### Assignment
The whole listing needs retyping exactly; keep the pictures out of it.

### Available data
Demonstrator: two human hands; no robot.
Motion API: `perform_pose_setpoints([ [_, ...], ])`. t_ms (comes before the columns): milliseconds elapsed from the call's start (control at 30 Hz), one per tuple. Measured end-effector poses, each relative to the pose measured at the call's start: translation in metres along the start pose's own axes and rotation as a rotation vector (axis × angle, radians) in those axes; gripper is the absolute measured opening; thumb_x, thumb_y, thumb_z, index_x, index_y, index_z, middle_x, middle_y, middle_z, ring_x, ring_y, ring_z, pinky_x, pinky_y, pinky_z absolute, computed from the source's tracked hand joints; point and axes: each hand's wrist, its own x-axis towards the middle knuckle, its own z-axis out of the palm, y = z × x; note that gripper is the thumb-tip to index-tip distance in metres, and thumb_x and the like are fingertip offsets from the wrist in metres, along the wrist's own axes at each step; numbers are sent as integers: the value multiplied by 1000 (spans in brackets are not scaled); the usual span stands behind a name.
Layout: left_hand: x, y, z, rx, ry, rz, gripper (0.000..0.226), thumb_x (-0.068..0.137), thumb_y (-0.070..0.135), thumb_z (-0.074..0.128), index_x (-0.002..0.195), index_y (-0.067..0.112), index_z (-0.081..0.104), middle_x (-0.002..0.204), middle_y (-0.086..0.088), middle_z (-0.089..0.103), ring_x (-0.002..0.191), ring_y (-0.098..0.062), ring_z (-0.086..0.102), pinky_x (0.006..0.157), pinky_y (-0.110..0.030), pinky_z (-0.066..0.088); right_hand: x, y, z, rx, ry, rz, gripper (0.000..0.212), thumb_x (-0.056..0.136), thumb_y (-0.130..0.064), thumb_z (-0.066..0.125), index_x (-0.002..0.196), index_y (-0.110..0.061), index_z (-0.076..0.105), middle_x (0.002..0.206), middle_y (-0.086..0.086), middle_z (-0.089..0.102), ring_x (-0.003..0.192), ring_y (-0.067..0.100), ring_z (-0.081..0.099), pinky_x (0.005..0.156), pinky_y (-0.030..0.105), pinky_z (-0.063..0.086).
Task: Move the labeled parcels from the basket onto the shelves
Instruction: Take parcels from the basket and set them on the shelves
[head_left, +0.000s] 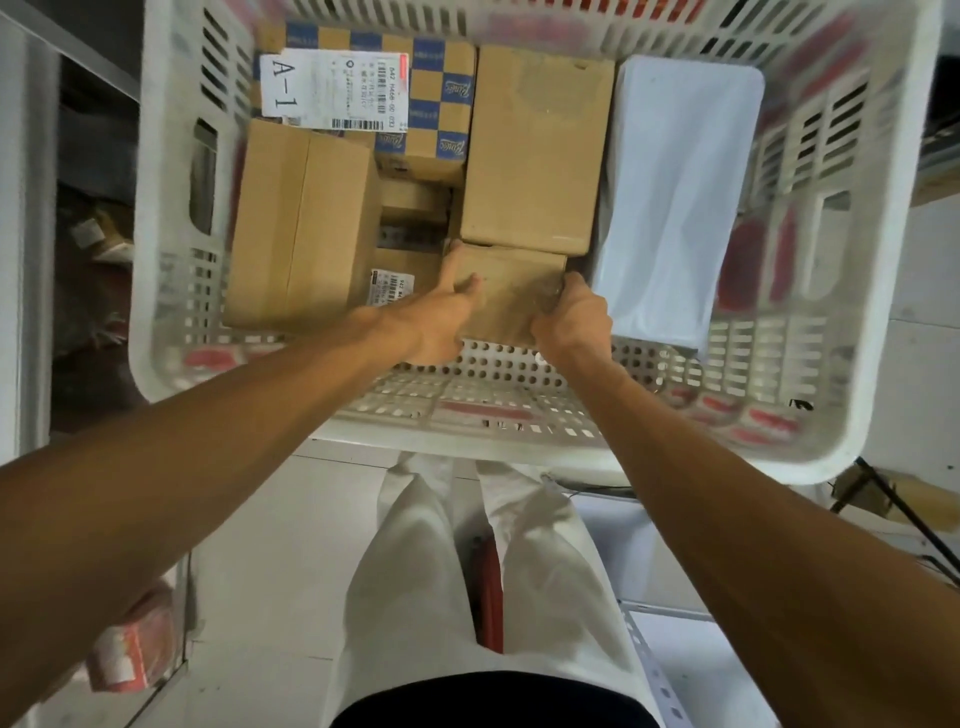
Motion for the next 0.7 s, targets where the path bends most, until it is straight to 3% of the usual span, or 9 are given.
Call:
perform_pose_setpoints([
  [33, 2, -3, 0, 43, -9, 15, 73, 96, 46, 34, 133, 56, -28, 159, 2, 16, 118, -30, 55, 100, -54, 42, 2, 0, 1, 0, 3, 0, 33, 90, -6, 50, 123, -9, 47, 111, 12, 61, 102, 32, 61, 91, 43, 53],
  [100, 0, -3, -2, 50, -58, -20, 80, 97, 38, 38, 139, 46, -29, 161, 2, -5, 127, -24, 45, 103, -50, 39, 0, 1, 0, -2, -6, -9, 34, 90, -7, 48, 124, -10, 47, 110, 11, 61, 101, 33, 61, 91, 43, 53],
  [167, -6, 3, -5, 52, -71, -38, 80, 98, 32, 44, 147, 37, -19, 156, 9, -28, 135, -23, 34, 105, -49, 37, -6, 1, -3, 43, -35, -26, 39, 89, -11, 50, 128, -11, 45, 114, 10, 62, 103, 32, 61, 92, 44, 52],
  [233, -15, 8, -9, 85, -44, -21, 78, 97, 30, 49, 151, 33, -7, 152, 11, -35, 141, -27, 28, 106, -49, 38, -16, -3, -7, 121, -89, -107, 50, 86, -19, 57, 134, -15, 43, 125, 9, 59, 112, 29, 59, 98, 43, 49],
  [300, -28, 13, -15, 100, 12, 22, 76, 97, 26, 50, 152, 32, -1, 155, 12, -29, 145, -26, 18, 110, -49, 34, -27, -7, -11, 150, -128, -216, 64, 82, -32, 64, 140, -16, 41, 140, 9, 48, 125, 25, 49, 107, 44, 41],
  [367, -43, 15, -22, 94, 77, 47, 74, 97, 27, 49, 153, 32, 0, 158, 11, -23, 148, -23, 3, 116, -49, 22, -41, -14, -21, 111, -147, -313, 64, 85, -35, 64, 141, -14, 42, 146, 6, 42, 132, 15, 38, 114, 41, 32],
  [500, -76, 17, -53, 13, 207, 93, 69, 98, 29, 50, 152, 35, 7, 161, 7, -9, 146, -27, 14, 117, -53, 21, -68, -38, -49, -18, -112, -376, 70, 93, -37, 59, 151, -15, 27, 158, 6, 24, 147, 18, 16, 116, 31, 18],
  [600, -114, 12, -92, 7, 338, 132, 67, 97, 28, 51, 153, 29, 12, 161, 5, 5, 148, -20, 8, 120, -43, 14, -94, -71, -71, 22, -79, -402, 72, 93, -42, 58, 152, -20, 24, 160, 5, 20, 147, 21, 19, 116, 33, 20],
  [700, -162, 5, -134, -104, 442, 132, 63, 96, 25, 54, 151, 23, 23, 157, 0, 25, 144, -22, 26, 117, -41, 24, -122, -114, -95, 97, -91, -491, 64, 96, -37, 55, 150, -17, 28, 156, 4, 29, 141, 19, 30, 109, 26, 29],
])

### Result of the exercise
Demonstrator: two human hands; no robot.
Motion API: `perform_pose_setpoints([ [_, ...], ])`. t_ms (comes before the columns): milliseconds elapsed from the call's start (control at 30 Hz), one per tuple. Measured end-effector poses, each relative to the pose measured at the call's start: translation in metres along the start pose's own axes and rotation as a rotation vector (axis × angle, radians) in those axes; gripper is the absolute measured opening; thumb_x, thumb_y, thumb_z, index_x, index_y, index_z, middle_x, middle_y, middle_z, ring_x, ring_y, ring_z, pinky_x, pinky_y, pinky_z absolute, computed from the source's tracked hand joints; point and axes: each hand's wrist, its own x-axis towards the middle knuckle, its own z-axis out of the palm, y = z × x; note that gripper is the thumb-tip to index-tip distance in metres, and thumb_x and the like are fingertip offsets from the wrist in metres, along the wrist's own axes at each step; numbers are sent as integers: the value multiplied by 1000 (spans in brackets are not scaled); the usual span stands behind a name.
Layout: left_hand: x, y, z, rx, ry, rz, gripper (0.000..0.226), thumb_x (-0.068..0.137), thumb_y (-0.070..0.135), thumb_z (-0.074..0.128), index_x (-0.002..0.195), index_y (-0.067..0.112), index_z (-0.081..0.104), middle_x (-0.002..0.204), middle_y (-0.086..0.088), middle_z (-0.089..0.103), ring_x (-0.002..0.191), ring_y (-0.098..0.062), ring_z (-0.086..0.102), pinky_x (0.006..0.157), pinky_y (-0.110..0.030), pinky_z (-0.066..0.088); right_hand: x, y, z, rx, ry, rz, gripper (0.000..0.212), thumb_x (-0.056..0.136), thumb_y (-0.130..0.064), thumb_z (-0.066..0.125), index_x (-0.002..0.196), index_y (-0.110..0.061), index_z (-0.076..0.105), middle_x (0.002..0.206), middle_y (-0.086..0.086), middle_z (-0.089..0.102), ring_x (-0.003..0.192), ring_y (-0.067..0.100), ring_z (-0.081..0.099), pinky_x (0.005..0.156), pinky_y (-0.030..0.105), pinky_z (-0.063..0.086).
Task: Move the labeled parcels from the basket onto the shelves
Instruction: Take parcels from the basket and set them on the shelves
[head_left, +0.000s] 
Motion for the next 0.7 s, targets where the path bends most, until it is straight to 3% of the usual span, or 9 are given.
Call:
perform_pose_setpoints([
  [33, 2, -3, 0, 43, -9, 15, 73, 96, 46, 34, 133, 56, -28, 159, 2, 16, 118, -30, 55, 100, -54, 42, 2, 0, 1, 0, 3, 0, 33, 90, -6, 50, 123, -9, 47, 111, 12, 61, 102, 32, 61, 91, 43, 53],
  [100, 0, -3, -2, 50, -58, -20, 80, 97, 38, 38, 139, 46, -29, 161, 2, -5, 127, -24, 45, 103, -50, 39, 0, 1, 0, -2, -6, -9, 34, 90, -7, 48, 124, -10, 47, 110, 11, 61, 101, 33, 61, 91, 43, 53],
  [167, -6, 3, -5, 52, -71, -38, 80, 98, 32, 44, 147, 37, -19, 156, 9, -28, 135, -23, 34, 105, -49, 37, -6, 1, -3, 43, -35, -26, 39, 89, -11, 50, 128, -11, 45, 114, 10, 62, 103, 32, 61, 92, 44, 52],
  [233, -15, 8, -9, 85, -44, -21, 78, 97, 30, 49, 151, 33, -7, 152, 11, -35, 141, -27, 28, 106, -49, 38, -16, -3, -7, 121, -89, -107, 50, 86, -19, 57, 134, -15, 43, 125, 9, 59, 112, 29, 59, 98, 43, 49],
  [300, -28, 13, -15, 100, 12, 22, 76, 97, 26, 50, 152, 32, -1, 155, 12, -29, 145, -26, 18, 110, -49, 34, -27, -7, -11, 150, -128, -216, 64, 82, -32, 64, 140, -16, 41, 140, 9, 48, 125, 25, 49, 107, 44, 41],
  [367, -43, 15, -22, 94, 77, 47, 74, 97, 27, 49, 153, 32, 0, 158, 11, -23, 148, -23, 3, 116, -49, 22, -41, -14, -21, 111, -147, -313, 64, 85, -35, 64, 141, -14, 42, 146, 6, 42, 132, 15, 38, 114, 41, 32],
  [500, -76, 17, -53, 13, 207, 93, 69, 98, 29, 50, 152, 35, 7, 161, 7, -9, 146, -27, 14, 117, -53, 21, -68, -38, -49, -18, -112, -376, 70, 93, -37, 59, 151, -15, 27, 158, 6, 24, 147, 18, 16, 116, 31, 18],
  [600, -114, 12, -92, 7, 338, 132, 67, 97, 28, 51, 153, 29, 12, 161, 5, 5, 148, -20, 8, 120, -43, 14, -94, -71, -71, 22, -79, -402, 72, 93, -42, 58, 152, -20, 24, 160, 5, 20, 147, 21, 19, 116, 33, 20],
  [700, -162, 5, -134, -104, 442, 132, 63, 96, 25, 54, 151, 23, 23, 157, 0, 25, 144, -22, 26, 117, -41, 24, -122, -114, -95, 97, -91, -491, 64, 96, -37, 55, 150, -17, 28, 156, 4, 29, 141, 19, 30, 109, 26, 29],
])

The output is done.